Hutchison has had its problems with the Three brand; it announced very early (you might remember – to hit the date 03/03/03), then took a while to get handsets into the market, and then had the problem of having a lot of bandwidth to sell but not much in the way of added-value services to use it up. So why is it now giving away calls for free?

As Three is a 3-G network, we must presume it is using the WCDMA route to internet. You can already buy phones with WiFi that will run Skype (or another VoIP application) (if you load it yourself) and soon there will be more. We can speculate that as well as being an attention-grabber (“Free Calls!”) it’s an attempt to divert users from going down that route – as well as to bring a different group of users into the company’s customer base, who will then use their phones for other, revenue-earning calls.

Cellular-service futurologists have suggested that we might soon have a phone that would look at your call and offer you the cheapest route – via your cellular account on GSM or WCDMA, or by paying for WiFi access then routing the call for free over IP.

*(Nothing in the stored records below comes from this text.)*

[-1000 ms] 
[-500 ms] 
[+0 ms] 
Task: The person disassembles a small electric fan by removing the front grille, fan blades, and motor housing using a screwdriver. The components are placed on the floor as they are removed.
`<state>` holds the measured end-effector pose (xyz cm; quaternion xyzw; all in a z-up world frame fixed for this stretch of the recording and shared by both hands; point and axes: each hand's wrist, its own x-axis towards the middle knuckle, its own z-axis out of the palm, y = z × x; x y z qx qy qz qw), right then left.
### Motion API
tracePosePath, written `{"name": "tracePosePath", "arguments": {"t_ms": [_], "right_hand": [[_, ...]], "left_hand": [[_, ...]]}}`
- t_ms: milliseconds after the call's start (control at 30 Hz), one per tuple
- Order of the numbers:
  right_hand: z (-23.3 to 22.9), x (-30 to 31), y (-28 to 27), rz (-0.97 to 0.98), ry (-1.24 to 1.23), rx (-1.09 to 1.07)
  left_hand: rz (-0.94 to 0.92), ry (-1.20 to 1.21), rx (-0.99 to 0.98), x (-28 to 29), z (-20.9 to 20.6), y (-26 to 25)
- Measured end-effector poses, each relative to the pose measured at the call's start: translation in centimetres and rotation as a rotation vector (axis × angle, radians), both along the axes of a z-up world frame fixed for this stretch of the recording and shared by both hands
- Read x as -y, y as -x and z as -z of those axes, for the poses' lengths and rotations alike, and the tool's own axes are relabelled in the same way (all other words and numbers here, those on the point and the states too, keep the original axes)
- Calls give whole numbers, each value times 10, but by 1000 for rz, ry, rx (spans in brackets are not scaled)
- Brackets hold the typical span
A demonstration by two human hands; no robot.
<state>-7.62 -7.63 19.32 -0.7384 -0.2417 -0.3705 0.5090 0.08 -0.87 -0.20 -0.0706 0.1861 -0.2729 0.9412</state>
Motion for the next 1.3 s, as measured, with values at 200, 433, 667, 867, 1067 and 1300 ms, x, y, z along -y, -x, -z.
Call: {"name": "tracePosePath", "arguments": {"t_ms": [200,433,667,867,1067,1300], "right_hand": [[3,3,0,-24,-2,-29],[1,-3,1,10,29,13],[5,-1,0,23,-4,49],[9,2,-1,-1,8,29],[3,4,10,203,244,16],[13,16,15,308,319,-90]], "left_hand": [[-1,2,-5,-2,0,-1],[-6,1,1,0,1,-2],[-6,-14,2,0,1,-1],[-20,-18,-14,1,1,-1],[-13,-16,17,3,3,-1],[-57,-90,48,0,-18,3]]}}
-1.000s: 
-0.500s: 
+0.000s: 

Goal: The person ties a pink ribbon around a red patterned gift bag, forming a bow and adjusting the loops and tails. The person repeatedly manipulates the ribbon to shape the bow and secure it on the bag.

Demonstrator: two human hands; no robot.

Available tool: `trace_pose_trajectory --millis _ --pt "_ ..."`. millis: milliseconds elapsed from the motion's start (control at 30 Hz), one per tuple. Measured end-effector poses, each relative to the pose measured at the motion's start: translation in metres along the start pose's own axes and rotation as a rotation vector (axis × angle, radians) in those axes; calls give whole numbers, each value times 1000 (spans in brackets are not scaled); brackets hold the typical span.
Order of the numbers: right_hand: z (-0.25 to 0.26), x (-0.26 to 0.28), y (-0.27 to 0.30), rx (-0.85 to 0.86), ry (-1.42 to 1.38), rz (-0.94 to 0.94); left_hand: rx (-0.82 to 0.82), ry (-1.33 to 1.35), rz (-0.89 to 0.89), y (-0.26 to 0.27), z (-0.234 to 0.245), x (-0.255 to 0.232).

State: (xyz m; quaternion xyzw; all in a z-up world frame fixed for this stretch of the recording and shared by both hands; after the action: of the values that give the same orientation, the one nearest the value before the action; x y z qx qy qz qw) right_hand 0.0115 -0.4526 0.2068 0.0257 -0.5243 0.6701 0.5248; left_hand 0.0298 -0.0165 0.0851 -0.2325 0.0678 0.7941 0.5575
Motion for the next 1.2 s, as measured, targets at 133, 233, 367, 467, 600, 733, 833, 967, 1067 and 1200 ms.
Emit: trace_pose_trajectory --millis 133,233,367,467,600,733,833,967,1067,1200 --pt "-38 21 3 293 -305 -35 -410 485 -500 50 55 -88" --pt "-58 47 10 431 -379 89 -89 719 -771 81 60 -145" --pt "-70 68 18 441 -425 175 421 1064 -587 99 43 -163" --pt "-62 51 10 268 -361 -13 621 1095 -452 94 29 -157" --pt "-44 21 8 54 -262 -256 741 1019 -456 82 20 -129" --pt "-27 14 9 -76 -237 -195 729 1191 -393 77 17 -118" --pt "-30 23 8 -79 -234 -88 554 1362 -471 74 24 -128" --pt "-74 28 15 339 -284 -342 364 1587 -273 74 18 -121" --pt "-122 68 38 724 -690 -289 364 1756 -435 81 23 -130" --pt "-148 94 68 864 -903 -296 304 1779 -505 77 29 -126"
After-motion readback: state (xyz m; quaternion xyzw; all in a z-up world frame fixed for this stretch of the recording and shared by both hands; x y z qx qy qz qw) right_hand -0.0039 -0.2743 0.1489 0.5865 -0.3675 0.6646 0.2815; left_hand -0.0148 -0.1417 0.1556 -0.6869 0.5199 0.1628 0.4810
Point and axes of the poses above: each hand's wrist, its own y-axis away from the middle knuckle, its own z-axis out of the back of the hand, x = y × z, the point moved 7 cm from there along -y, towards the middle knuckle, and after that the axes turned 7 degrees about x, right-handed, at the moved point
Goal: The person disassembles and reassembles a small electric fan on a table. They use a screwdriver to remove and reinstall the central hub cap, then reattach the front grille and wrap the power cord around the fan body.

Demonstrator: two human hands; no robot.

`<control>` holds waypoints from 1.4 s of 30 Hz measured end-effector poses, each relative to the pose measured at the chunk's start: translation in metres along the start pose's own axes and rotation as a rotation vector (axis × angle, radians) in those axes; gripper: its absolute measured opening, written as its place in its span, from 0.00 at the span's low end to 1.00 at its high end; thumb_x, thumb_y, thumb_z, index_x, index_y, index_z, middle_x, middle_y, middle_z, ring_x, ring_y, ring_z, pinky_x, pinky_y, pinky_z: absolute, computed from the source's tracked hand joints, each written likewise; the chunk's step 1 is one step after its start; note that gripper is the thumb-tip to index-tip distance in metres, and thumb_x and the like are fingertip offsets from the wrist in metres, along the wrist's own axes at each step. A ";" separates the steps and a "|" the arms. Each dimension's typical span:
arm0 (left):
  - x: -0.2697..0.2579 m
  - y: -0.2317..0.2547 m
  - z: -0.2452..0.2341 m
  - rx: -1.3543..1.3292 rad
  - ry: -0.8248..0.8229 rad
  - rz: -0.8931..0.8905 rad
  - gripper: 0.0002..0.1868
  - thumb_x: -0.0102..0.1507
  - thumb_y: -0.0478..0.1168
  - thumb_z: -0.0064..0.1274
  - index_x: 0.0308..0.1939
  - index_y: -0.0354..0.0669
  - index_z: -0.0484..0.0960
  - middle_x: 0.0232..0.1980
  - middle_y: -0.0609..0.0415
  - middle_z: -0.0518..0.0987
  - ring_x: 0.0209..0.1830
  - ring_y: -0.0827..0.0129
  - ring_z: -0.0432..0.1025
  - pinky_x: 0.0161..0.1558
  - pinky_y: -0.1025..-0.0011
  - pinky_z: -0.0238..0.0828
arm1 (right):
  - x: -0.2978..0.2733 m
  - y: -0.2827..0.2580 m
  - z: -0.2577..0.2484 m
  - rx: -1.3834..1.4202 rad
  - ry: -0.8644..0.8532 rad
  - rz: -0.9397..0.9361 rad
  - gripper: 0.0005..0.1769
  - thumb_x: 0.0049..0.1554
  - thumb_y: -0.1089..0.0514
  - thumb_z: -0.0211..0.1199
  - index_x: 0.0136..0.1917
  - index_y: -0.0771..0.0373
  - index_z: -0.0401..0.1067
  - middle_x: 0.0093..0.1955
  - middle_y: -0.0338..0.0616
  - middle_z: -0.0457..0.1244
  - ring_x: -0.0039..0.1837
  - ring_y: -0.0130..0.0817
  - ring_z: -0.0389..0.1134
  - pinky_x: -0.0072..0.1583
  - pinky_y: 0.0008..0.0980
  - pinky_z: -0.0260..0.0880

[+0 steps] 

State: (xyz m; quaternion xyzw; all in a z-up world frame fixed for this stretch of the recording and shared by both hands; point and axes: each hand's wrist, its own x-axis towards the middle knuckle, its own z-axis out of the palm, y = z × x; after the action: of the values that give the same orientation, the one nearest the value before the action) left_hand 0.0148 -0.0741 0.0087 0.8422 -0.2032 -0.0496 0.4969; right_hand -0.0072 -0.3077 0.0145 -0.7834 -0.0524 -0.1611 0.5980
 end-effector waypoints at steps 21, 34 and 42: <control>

The Three announcement, not that there is anything wrong with it, takes us further away from that scenario rather than bringing it closer, by taking control of at least some VoIP calling. As long as the majority of cellphones – as they are in Europe – are supplied branded by the networks, the chances of them obligingly seeking out the cheapest call routing are very slight. VoIP as a loss-leader is new twist, though, and it will be interesting to see how that works out.